Goroutines
A goroutine is a function running concurrently. Starting cost: a 2KB stack and
one keyword (go). The runtime scheduler multiplexes thousands of
them onto a handful of OS threads. You can spawn 100,000 goroutines without
breaking a sweat — that's the headline feature.
1 · The intuition
An OS thread costs ~2MB of stack and a few microseconds to start. You can't have 100,000 threads on most machines. A goroutine starts at 2KB and grows on demand (the runtime allocates more pages as needed). The scheduler multiplexes them onto a small pool of OS threads — by default, one per CPU core.
2 · Try it — the bare minimum
package main
import (
"fmt"
"time"
)
func say(name string) {
for i := 0; i < 3; i++ {
fmt.Println(name, i)
time.Sleep(100 * time.Millisecond)
}
}
func main() {
go say("alice")
go say("bob")
say("carol")
}
// Output interleaves all three — exact order varies.Three goroutines run concurrently. Note: when main returns, the
entire program ends — even if other goroutines are still working. Use
synchronization primitives (next sections) to wait for them.

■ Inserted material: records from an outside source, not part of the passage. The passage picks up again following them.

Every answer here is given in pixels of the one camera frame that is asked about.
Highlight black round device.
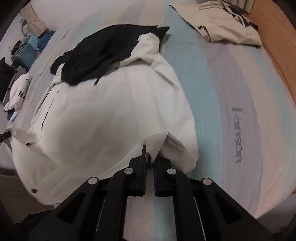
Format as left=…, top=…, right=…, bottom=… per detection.
left=10, top=40, right=25, bottom=56

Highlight beige curtain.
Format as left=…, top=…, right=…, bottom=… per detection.
left=228, top=0, right=255, bottom=13
left=22, top=0, right=50, bottom=32

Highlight white and blue garment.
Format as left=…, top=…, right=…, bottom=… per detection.
left=3, top=73, right=31, bottom=121

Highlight white and black jacket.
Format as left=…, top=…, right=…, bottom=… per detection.
left=6, top=24, right=200, bottom=207

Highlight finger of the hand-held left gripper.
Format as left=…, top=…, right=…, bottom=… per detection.
left=0, top=131, right=12, bottom=145

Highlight teal suitcase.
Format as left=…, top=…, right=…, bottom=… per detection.
left=17, top=43, right=38, bottom=71

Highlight light blue cloth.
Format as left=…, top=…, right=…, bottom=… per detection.
left=26, top=35, right=40, bottom=50

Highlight wooden headboard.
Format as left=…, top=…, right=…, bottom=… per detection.
left=240, top=0, right=296, bottom=102

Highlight silver suitcase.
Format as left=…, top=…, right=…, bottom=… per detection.
left=2, top=67, right=26, bottom=102

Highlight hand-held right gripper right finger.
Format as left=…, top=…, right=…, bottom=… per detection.
left=153, top=156, right=274, bottom=241

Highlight dark blue clothes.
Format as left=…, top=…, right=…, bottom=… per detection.
left=37, top=30, right=56, bottom=50

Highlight black backpack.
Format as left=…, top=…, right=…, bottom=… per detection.
left=0, top=58, right=14, bottom=101

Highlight beige jacket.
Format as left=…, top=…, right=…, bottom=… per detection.
left=171, top=0, right=263, bottom=46

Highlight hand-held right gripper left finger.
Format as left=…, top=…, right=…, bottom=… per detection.
left=28, top=145, right=147, bottom=241

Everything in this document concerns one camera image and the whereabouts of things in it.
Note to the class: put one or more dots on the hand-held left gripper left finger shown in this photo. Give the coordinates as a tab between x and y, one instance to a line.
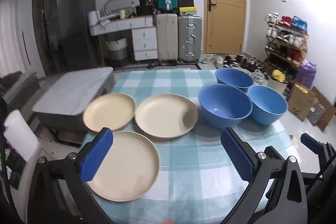
97	155

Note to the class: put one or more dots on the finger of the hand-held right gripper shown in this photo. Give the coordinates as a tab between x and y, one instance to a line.
312	176
311	140

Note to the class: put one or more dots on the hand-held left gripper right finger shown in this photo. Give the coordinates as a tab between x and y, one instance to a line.
237	153

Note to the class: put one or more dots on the cream plate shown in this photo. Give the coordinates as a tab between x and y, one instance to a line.
165	115
131	161
109	111

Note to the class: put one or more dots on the blue bowl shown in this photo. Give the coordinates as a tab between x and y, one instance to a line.
267	103
223	103
233	78

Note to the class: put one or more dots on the grey flat package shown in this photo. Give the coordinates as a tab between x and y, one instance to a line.
315	115

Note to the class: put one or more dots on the brown patterned doormat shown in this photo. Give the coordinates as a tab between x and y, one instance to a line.
326	111

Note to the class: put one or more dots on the brown cardboard box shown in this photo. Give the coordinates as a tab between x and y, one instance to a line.
300	103

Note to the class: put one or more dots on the teal checked tablecloth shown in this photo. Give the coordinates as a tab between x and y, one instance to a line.
199	161

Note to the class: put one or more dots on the white trash bin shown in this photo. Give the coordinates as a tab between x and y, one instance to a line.
279	85

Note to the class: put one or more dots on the purple bag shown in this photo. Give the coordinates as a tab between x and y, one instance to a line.
305	75

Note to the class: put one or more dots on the grey marble coffee table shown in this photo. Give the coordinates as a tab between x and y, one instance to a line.
73	92

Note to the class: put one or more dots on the row of shoes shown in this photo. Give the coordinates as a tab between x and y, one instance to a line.
233	61

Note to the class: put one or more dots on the wooden shoe rack with shoes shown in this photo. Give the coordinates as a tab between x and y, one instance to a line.
286	40

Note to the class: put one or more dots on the dark grey sofa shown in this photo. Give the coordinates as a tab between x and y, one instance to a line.
15	85

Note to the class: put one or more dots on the woven basket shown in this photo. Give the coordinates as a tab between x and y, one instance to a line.
116	49

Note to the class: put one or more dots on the black and white patterned rug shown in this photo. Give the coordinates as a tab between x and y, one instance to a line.
162	67

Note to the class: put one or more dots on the white drawer desk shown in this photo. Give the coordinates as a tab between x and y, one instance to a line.
144	40

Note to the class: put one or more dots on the silver suitcase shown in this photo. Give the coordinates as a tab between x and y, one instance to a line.
189	37

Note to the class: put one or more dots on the wooden door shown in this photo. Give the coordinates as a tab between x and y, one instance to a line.
225	24

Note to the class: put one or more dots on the cream suitcase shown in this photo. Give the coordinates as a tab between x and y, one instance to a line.
166	37

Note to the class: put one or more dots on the grey refrigerator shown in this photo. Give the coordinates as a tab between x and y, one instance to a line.
76	19

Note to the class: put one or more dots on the dark glass cabinet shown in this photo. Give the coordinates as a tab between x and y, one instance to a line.
46	24

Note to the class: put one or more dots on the white curtain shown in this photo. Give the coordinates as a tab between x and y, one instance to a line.
15	37

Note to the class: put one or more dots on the white candle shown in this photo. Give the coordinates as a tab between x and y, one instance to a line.
122	14

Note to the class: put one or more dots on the black bag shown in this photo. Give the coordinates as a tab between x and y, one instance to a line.
145	6

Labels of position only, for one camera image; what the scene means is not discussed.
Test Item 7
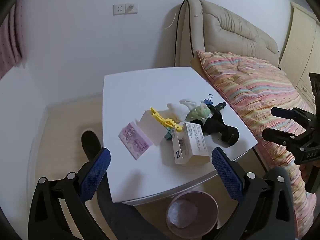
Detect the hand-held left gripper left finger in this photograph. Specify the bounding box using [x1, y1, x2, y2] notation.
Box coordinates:
[28, 147, 112, 240]

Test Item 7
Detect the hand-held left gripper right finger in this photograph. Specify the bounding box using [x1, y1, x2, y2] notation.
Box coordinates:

3 · Wait for completion — sync.WaitGroup
package main
import (
"fmt"
"sync"
)
func main() {
var wg sync.WaitGroup
for i := 0; i < 5; i++ {
wg.Add(1) // increment counter
go func(n int) {
defer wg.Done() // decrement on exit
fmt.Printf("worker %d
", n)
}(i) // pass i — don't capture the loop var
}
wg.Wait() // block until counter is 0
fmt.Println("all done")
}4 · The scheduler — what the runtime is doing
The Go scheduler is the M:P:G model. M = OS thread. P = processor (a logical scheduler), one per CPU core by default. G = goroutine. Each P has a local run queue of Gs; when a P empties its queue, it work-steals from a busier P.
Goroutines yield at function calls, channel sends/receives, system calls, GC synchronisation points, and (since 1.14) preemptively when they run too long. You don't think about any of this — but it's why Go scales.
runtime.NumGoroutine() reports the current
count. GOMAXPROCS=4 go run main.go limits to 4 processors. The
scheduler internals live in runtime/proc.go — ~6000 LOC, worth a
skim once you're comfortable.5 · The cost of one goroutine
package main
import (
"fmt"
"runtime"
"sync"
"time"
)
func main() {
start := time.Now()
var wg sync.WaitGroup
n := 100_000
for i := 0; i < n; i++ {
wg.Add(1)
go func() {
defer wg.Done()
time.Sleep(10 * time.Millisecond)
}()
}
peak := runtime.NumGoroutine()
wg.Wait()
fmt.Printf("spawned %d goroutines
", n)
fmt.Printf("peak alive: %d
", peak)
fmt.Printf("total time: %v
", time.Since(start))
}100,000 goroutines, 50ms total wall time. The same in OS threads would either OOM your machine or take seconds. This is the lever that lets Go HTTP servers handle 100k concurrent connections per box.
6 · The patterns you'll write
// Fan-out: distribute work across N goroutines
func fanOut(jobs []Job, workers int) {
var wg sync.WaitGroup
in := make(chan Job, workers)
// Start workers
for w := 0; w < workers; w++ {
wg.Add(1)
go func() {
defer wg.Done()
for job := range in {
job.Process()
}
}()
}
// Feed
for _, j := range jobs {
in <- j
}
close(in)
wg.Wait()
}
// Bounded worker pool (preferred over "go for every request")
type Pool struct {
sem chan struct{}
}
func NewPool(size int) *Pool { return &Pool{sem: make(chan struct{}, size)} }
func (p *Pool) Run(f func()) {
p.sem <- struct{}{} // acquire
go func() {
defer func() { <-p.sem }() // release
f()
}()
}7 · From the wild
func (srv *Server) Serve(l net.Listener) error {
// The main accept loop — one goroutine here.
for {
rw, err := l.Accept()
if err != nil { return err }
// Each connection becomes its own goroutine. Cheap.
c := srv.newConn(rw)
go c.serve(srv.connCtx())
}
}
// 100k concurrent HTTP connections = 100k goroutines.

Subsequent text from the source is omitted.